§ DATA SECTION
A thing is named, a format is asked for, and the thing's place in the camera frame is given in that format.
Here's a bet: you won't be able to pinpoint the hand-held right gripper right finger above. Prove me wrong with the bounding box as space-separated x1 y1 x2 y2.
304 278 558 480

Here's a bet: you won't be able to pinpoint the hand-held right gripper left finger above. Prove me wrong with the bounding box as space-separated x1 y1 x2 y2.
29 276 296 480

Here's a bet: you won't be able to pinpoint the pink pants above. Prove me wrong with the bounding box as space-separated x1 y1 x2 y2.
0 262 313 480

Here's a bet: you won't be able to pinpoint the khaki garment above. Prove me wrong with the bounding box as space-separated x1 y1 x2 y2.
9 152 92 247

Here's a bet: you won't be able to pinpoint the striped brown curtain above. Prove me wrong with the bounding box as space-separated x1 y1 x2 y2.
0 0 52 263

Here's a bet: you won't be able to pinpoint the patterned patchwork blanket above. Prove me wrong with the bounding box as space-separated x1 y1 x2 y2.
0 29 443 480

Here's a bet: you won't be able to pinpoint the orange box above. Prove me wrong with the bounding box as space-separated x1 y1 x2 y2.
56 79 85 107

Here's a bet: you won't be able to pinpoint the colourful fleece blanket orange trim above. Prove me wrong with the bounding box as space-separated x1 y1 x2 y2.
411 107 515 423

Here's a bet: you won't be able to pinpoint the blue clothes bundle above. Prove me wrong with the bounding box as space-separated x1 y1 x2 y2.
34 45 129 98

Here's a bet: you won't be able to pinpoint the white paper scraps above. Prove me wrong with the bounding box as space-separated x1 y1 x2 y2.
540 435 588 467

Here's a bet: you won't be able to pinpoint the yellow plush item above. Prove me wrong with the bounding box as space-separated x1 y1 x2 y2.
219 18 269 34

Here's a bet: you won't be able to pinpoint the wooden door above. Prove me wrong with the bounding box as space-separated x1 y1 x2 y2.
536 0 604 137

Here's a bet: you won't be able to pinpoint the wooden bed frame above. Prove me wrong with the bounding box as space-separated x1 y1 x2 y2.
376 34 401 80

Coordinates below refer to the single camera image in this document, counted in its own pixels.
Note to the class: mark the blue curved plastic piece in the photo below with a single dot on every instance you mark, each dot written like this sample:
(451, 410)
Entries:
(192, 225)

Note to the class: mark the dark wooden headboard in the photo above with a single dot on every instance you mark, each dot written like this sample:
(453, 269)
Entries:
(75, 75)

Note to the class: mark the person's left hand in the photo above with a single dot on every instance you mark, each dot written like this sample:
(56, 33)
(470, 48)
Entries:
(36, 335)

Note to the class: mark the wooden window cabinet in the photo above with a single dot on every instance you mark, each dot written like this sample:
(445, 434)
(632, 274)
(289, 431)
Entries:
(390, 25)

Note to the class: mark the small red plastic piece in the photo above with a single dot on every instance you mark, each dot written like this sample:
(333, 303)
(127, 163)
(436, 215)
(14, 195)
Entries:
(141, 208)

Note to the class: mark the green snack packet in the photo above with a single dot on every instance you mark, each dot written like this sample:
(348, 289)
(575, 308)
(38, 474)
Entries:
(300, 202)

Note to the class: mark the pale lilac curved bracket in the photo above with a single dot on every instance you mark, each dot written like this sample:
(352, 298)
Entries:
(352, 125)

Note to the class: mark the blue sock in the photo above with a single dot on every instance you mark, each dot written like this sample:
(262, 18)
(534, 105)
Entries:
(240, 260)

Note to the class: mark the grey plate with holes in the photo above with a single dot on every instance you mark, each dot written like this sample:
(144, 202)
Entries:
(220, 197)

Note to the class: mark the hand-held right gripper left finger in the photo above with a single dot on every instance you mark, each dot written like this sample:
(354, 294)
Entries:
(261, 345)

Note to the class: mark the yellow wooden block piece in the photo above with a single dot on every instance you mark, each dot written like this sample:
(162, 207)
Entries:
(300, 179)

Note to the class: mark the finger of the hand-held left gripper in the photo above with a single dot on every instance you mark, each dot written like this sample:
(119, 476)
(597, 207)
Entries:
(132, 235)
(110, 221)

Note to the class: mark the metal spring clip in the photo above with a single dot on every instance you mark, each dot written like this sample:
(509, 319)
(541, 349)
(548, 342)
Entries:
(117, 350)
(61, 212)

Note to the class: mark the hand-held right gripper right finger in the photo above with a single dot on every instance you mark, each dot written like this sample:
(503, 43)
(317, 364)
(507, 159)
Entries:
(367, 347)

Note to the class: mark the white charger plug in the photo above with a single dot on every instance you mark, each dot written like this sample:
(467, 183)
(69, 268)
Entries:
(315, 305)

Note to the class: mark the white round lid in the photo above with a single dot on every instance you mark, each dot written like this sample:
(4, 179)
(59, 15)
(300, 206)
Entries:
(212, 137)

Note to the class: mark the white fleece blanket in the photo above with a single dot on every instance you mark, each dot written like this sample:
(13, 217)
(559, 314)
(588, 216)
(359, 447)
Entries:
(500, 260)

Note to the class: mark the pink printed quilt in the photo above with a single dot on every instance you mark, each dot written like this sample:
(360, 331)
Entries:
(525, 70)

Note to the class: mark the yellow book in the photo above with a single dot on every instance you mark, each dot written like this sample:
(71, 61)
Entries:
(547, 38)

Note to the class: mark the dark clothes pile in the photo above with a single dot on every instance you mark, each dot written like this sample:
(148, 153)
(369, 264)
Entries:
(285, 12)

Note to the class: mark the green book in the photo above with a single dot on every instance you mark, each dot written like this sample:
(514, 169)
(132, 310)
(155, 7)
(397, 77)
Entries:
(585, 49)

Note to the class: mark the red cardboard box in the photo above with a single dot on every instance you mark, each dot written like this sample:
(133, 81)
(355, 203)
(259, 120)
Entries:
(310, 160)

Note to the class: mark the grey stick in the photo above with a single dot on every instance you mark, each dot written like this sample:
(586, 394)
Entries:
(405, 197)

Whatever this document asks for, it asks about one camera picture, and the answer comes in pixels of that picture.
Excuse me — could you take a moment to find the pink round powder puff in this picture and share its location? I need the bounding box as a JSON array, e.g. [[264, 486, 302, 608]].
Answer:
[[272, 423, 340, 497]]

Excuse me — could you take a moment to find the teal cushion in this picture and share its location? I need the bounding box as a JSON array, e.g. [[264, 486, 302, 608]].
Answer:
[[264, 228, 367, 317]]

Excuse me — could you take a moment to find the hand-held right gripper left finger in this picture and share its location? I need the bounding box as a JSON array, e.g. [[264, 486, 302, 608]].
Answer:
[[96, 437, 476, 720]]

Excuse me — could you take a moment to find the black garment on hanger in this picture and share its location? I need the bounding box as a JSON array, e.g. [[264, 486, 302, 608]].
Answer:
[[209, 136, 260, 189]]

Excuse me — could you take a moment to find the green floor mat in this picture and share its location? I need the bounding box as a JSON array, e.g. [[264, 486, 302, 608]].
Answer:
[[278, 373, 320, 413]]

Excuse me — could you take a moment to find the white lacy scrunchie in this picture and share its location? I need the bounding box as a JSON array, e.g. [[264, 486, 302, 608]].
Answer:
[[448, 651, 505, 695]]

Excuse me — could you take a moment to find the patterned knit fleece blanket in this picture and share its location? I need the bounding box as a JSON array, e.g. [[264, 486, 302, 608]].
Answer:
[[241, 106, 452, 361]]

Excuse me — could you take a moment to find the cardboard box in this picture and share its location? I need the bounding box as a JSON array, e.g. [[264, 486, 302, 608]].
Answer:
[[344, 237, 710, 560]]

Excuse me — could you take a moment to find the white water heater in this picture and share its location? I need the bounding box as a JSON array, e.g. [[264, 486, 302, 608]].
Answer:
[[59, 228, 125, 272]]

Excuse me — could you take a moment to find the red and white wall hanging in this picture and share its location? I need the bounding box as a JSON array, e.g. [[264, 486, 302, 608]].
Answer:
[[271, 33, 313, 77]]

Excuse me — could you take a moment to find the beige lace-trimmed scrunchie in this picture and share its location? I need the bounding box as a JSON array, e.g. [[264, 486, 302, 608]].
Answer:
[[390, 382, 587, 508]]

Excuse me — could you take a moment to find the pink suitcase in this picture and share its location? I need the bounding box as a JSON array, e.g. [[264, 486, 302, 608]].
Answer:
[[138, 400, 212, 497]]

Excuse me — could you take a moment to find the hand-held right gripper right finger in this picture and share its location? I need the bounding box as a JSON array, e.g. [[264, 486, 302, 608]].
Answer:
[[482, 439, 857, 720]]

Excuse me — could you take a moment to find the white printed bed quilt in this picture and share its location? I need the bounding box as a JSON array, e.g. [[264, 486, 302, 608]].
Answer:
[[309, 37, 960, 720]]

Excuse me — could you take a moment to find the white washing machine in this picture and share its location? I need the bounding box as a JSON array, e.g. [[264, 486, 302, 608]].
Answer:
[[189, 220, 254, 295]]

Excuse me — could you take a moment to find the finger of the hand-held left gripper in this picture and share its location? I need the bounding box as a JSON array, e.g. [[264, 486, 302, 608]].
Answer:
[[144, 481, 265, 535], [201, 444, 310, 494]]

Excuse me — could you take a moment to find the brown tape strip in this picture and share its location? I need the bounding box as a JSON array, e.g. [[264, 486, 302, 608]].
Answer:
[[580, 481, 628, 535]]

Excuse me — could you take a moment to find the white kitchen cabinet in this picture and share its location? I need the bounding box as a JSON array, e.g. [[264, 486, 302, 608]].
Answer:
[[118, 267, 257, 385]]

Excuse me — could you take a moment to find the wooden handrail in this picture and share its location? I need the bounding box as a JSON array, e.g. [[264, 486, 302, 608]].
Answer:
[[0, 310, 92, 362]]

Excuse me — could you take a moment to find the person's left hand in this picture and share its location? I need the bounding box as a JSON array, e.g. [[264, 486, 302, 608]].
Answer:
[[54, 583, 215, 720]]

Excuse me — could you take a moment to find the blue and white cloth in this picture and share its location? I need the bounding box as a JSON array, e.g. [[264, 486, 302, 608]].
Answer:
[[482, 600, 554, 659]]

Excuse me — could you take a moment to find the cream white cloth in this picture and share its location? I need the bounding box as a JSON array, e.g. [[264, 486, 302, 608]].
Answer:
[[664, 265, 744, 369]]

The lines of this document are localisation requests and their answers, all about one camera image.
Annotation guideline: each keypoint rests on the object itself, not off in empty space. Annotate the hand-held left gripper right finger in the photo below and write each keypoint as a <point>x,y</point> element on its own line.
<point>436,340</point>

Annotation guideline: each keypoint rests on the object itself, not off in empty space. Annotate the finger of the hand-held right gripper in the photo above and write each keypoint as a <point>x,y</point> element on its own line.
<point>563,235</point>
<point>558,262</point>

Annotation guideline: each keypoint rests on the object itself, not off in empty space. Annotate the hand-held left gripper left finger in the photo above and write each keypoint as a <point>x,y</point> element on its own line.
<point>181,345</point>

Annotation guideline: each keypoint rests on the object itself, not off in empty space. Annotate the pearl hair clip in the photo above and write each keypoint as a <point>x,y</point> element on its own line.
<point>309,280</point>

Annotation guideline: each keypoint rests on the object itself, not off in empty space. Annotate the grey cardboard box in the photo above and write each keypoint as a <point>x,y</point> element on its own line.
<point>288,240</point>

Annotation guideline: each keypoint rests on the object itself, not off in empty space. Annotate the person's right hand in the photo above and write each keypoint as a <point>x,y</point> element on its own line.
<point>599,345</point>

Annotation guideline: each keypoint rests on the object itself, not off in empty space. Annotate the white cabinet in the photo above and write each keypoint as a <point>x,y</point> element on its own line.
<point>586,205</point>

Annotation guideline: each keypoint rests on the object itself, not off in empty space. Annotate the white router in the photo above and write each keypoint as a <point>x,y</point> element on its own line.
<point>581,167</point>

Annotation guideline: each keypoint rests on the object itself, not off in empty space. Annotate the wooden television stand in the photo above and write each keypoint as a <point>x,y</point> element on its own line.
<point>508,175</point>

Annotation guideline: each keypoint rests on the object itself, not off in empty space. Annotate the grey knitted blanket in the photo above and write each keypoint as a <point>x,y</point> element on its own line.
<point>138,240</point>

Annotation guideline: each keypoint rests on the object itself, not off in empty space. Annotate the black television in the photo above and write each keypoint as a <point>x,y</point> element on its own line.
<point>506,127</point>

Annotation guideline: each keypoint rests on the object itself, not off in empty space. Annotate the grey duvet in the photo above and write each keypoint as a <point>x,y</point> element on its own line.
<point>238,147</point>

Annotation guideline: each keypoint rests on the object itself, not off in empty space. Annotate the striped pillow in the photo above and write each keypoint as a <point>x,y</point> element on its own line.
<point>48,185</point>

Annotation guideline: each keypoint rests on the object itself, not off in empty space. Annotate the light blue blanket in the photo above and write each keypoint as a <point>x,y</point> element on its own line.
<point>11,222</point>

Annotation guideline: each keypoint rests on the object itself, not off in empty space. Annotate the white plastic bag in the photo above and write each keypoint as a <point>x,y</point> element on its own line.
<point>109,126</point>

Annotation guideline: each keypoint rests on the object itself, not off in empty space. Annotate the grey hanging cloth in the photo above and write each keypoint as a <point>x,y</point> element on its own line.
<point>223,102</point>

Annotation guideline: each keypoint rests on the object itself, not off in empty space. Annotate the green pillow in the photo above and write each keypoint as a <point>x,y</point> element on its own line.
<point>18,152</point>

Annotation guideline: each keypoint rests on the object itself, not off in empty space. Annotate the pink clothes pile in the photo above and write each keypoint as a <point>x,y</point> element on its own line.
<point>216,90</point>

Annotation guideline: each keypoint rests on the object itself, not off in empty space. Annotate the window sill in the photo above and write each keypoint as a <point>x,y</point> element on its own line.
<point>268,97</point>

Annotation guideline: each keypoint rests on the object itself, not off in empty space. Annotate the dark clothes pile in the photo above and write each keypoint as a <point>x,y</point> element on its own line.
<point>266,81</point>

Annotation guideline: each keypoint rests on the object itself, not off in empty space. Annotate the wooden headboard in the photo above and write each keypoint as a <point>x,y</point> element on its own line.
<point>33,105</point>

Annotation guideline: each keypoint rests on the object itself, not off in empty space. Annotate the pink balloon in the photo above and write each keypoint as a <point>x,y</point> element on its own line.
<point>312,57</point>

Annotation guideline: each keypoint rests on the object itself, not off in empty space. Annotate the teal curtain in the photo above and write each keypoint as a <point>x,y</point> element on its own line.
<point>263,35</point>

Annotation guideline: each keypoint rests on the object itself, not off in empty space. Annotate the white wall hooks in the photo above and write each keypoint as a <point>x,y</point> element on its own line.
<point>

§ DIRECTIONS FOR THIS TASK
Determine the number of lines in the data above that hold "black", and reply with that number alone.

§ EXERCISE RESPONSE
2